WORK TO COMPLETE - Go through the records, and copy each line in which the string "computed" is present.

Stored entries
☆ ☆ ☆

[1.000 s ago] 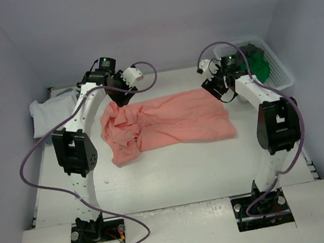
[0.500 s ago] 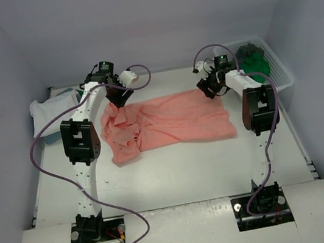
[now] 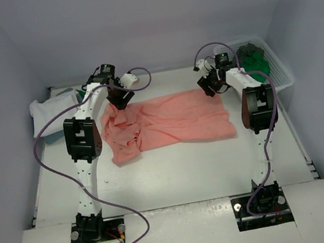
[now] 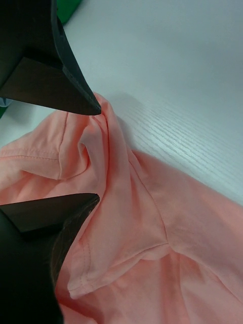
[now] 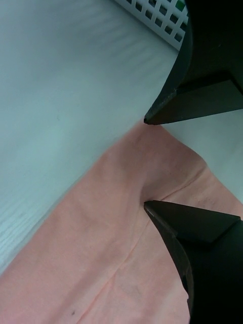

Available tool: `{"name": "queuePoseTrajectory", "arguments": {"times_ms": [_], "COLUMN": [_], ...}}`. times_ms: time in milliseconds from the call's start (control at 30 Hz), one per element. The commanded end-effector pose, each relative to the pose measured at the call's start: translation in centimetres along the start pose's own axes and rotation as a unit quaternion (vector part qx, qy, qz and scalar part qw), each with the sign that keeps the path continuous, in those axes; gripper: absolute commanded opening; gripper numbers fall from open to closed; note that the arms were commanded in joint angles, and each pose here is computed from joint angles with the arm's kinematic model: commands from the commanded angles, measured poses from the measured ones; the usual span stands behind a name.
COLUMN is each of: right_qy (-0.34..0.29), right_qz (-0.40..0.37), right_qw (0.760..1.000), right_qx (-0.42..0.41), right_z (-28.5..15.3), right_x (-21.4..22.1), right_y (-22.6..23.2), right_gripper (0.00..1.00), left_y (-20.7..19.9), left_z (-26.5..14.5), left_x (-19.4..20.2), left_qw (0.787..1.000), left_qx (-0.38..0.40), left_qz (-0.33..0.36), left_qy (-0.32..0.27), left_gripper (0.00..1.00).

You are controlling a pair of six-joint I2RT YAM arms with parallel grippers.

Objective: Fold and stack the t-shirts

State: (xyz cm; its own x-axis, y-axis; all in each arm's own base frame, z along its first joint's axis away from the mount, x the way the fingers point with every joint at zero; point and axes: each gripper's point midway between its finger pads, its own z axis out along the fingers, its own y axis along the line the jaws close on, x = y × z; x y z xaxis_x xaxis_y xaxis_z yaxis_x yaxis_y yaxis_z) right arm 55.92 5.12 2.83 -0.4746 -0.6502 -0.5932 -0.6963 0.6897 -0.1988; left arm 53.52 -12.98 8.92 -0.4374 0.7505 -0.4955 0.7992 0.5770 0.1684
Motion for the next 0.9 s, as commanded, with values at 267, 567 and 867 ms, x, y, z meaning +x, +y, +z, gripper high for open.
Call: {"name": "queuePoseTrajectory", "arguments": {"times_ms": [267,567,867], "right_qy": [-0.011,-0.005,-0.005], "right_qz": [0.0,0.001,0.004], "right_qw": [1.0,0.999,1.0], "right_qx": [-0.025,-0.037,-0.027], "right_z": [0.1,0.4,0.6], "right_x": [-0.3,0.3,0.1], "right_y": [0.5,1.1,0.5], "right_gripper": [0.12,0.06,0.56], "left_y": [0.7,-0.3,-1.4], "left_z": [-1.8,-3.3,-5.4], "left_x": [0.2,0.6,0.1], "left_qw": [1.0,0.999,0.998], "left_qx": [-0.003,0.017,0.035], "left_qz": [0.018,0.033,0.06], "left_qy": [-0.004,0.005,-0.006], "left_gripper": [0.58,0.58,0.58]}}
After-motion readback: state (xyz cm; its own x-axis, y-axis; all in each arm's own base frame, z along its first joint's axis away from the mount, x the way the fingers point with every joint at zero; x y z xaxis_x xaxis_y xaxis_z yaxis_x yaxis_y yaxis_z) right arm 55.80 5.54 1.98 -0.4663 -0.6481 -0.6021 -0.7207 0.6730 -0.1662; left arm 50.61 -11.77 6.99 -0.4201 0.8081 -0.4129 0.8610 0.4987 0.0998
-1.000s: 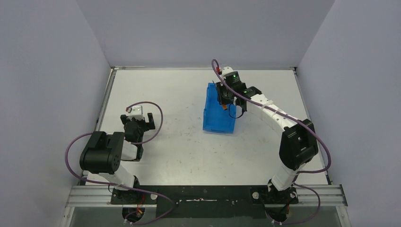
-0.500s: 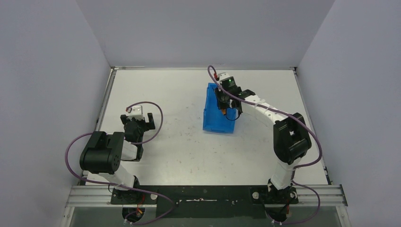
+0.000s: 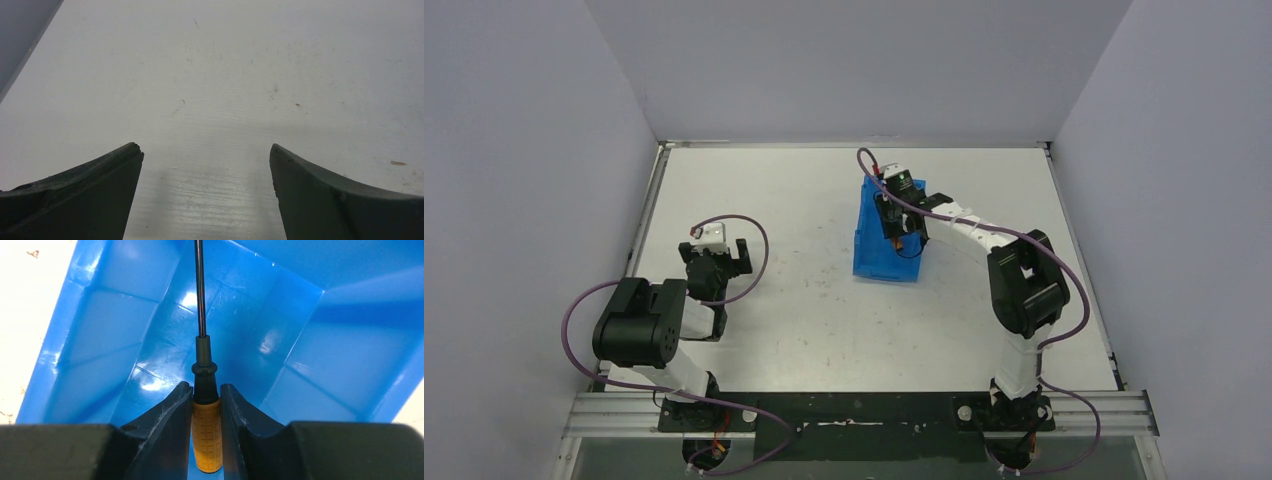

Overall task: Put the screwdriver in the bin
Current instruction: Place the screwdriver in the bin.

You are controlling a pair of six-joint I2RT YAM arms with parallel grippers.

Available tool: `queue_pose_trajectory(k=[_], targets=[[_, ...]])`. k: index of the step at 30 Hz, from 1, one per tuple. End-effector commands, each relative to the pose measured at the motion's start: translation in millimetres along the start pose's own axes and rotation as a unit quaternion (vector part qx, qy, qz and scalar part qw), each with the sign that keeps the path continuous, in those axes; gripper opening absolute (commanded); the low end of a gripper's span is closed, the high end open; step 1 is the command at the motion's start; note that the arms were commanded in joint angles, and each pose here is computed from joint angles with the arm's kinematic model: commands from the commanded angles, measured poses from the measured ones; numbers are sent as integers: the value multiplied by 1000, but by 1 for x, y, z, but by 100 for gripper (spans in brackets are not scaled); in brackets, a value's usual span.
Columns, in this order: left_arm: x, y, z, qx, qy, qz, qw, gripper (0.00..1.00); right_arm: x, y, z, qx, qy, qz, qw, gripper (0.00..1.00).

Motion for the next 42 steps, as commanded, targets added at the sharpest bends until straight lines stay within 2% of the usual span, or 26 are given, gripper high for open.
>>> queue_pose_trajectory(k=[1, 11, 14, 19, 24, 28, 38, 39, 40, 41, 42], targets=[[0, 15, 4, -28, 2, -4, 1000, 97, 4, 10, 4, -16, -9, 7, 1000, 14], [0, 15, 4, -27, 3, -4, 1000, 97, 6, 17, -1, -25, -15, 4, 1000, 35], [0, 15, 4, -28, 2, -4, 1000, 97, 7, 19, -3, -27, -16, 3, 999, 38], [-1, 15, 4, -28, 2, -4, 1000, 97, 9, 26, -8, -36, -18, -1, 999, 38], [-1, 15, 4, -28, 2, -4, 1000, 97, 10, 43, -21, -56, -24, -1, 998, 34], [0, 15, 4, -28, 2, -4, 1000, 97, 9, 62, -38, -80, -34, -1, 996, 37], [0, 15, 4, -28, 2, -4, 1000, 97, -8, 120, -105, -166, -83, -4, 983, 74], [0, 15, 4, -28, 2, -4, 1000, 97, -12, 125, -112, -173, -92, -5, 981, 78], [0, 15, 4, -28, 3, -4, 1000, 97, -16, 128, -119, -179, -103, -5, 978, 91], [0, 15, 4, -28, 2, -4, 1000, 97, -22, 130, -124, -181, -114, -4, 977, 98], [0, 15, 4, -27, 2, -4, 1000, 97, -28, 133, -130, -186, -124, 1, 975, 100]])
Point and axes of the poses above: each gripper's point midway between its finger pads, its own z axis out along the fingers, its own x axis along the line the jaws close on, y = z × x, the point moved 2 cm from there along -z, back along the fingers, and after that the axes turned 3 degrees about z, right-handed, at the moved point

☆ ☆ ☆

ANSWER TO THIS TASK -
Available tool: `{"name": "queuePoseTrajectory", "arguments": {"times_ms": [_], "COLUMN": [_], ...}}`. times_ms: time in milliseconds from the call's start (control at 30 Hz), one per element. The commanded end-effector pose, each relative to the pose measured at the call's start: translation in centimetres along the start pose's own axes and rotation as a unit quaternion (vector part qx, qy, qz and scalar part qw), each with the sign that keeps the path continuous, in those axes; gripper: absolute commanded opening; gripper numbers fall from open to closed; note that the arms were commanded in joint angles, and each pose here is computed from joint angles with the arm's kinematic model: commands from the commanded angles, measured poses from the measured ones; the usual span stands behind a name.
Available tool: `queue_pose_trajectory(k=[_], targets=[[_, ...]])`. k: index of the step at 30 Hz, from 1, one per tuple. End-effector commands, each relative to the pose measured at the motion's start: translation in millimetres along the start pose's own axes and rotation as a unit quaternion (vector part qx, qy, qz and scalar part qw), each with the sign that keeps the path continuous, in those axes; gripper opening absolute (commanded); the low end of a gripper's span is closed, the high end open; step 1 is the command at the motion's start; note that the arms were commanded in joint angles, and each pose here is computed from joint angles with the arm's kinematic model: commands from the commanded angles, measured poses from the measured ones; numbers are sent as integers: the value multiplied by 1000, but by 1 for x, y, z, but by 100 for gripper (spans in brackets are not scaled); in brackets, a value's usual span.

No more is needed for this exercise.